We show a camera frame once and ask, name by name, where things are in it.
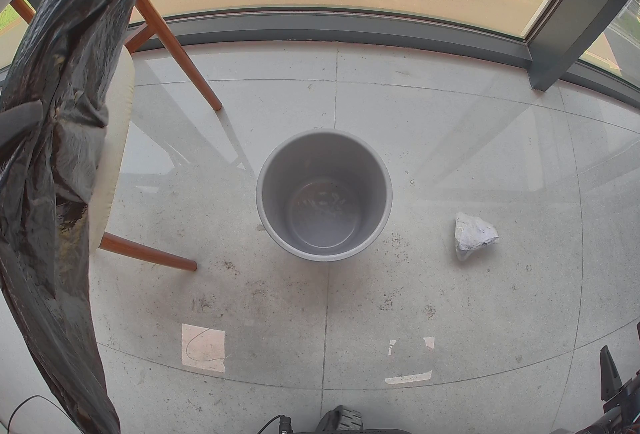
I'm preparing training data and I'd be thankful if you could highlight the black plastic bag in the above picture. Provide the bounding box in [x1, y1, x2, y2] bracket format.
[0, 0, 203, 434]

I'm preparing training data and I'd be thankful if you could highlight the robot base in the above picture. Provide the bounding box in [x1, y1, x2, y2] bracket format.
[290, 404, 412, 434]

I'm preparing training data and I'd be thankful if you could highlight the white paper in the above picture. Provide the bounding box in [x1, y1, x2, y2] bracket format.
[454, 211, 500, 263]

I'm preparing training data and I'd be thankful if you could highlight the white cushioned wooden chair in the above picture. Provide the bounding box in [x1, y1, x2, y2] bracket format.
[0, 0, 223, 273]

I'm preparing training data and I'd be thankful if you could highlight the black cable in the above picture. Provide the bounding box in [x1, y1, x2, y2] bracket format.
[0, 394, 69, 434]
[258, 414, 292, 434]

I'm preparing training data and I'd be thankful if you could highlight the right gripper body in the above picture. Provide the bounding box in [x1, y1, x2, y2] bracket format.
[575, 374, 640, 434]

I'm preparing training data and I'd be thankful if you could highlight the white trash bin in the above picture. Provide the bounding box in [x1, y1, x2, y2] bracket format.
[256, 129, 393, 263]

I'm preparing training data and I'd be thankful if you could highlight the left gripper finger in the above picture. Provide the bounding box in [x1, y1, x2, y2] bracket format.
[0, 102, 44, 149]

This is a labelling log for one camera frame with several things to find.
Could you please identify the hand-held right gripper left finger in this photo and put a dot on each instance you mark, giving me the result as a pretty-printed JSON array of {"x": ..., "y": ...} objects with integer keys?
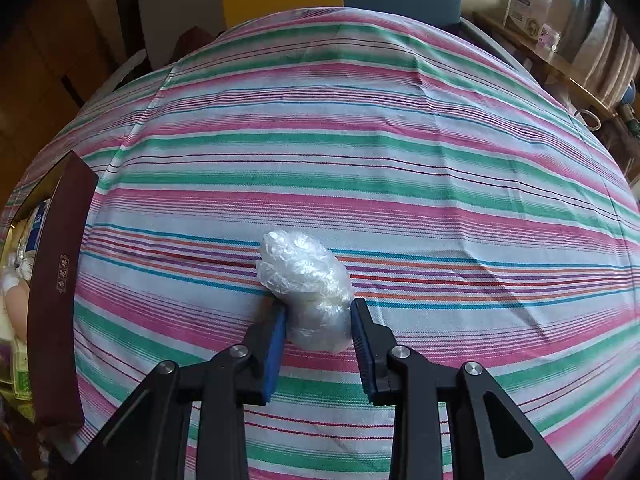
[{"x": 275, "y": 350}]

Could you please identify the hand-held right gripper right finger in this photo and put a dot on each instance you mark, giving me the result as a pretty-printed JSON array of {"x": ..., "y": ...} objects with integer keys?
[{"x": 362, "y": 350}]

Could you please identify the white plastic bag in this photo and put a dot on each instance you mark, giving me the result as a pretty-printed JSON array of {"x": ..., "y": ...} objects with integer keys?
[{"x": 305, "y": 290}]

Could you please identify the gold rectangular tin box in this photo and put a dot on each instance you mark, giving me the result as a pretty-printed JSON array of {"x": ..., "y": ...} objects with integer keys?
[{"x": 55, "y": 310}]

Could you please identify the small green box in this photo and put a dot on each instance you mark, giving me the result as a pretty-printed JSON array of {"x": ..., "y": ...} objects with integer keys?
[{"x": 20, "y": 367}]

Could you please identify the peach soft ball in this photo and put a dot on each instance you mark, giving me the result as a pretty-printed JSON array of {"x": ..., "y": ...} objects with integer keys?
[{"x": 14, "y": 307}]

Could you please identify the white brown snack packet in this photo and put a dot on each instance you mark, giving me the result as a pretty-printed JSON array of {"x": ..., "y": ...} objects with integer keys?
[{"x": 22, "y": 266}]

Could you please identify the blue and white box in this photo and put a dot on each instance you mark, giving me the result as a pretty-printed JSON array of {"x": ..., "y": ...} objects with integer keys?
[{"x": 37, "y": 227}]

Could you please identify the striped pink green blanket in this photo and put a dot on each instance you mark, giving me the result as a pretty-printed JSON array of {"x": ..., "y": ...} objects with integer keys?
[{"x": 375, "y": 160}]

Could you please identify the wooden desk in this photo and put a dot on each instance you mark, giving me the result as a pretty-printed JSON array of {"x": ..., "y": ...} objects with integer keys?
[{"x": 565, "y": 67}]

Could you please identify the wooden wardrobe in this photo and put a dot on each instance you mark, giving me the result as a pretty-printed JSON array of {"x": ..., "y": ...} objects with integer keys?
[{"x": 45, "y": 60}]

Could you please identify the white carton on desk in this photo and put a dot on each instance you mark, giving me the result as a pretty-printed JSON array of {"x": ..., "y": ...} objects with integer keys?
[{"x": 527, "y": 6}]

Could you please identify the patterned beige curtain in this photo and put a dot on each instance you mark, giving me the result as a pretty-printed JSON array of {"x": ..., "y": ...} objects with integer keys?
[{"x": 605, "y": 50}]

What is required | Every line in the data that holds the string "things" should be copied.

Response to the exercise |
We show a camera frame once and ask, name by name, where things are in it.
This is a labelling log for one camera frame with several things to find.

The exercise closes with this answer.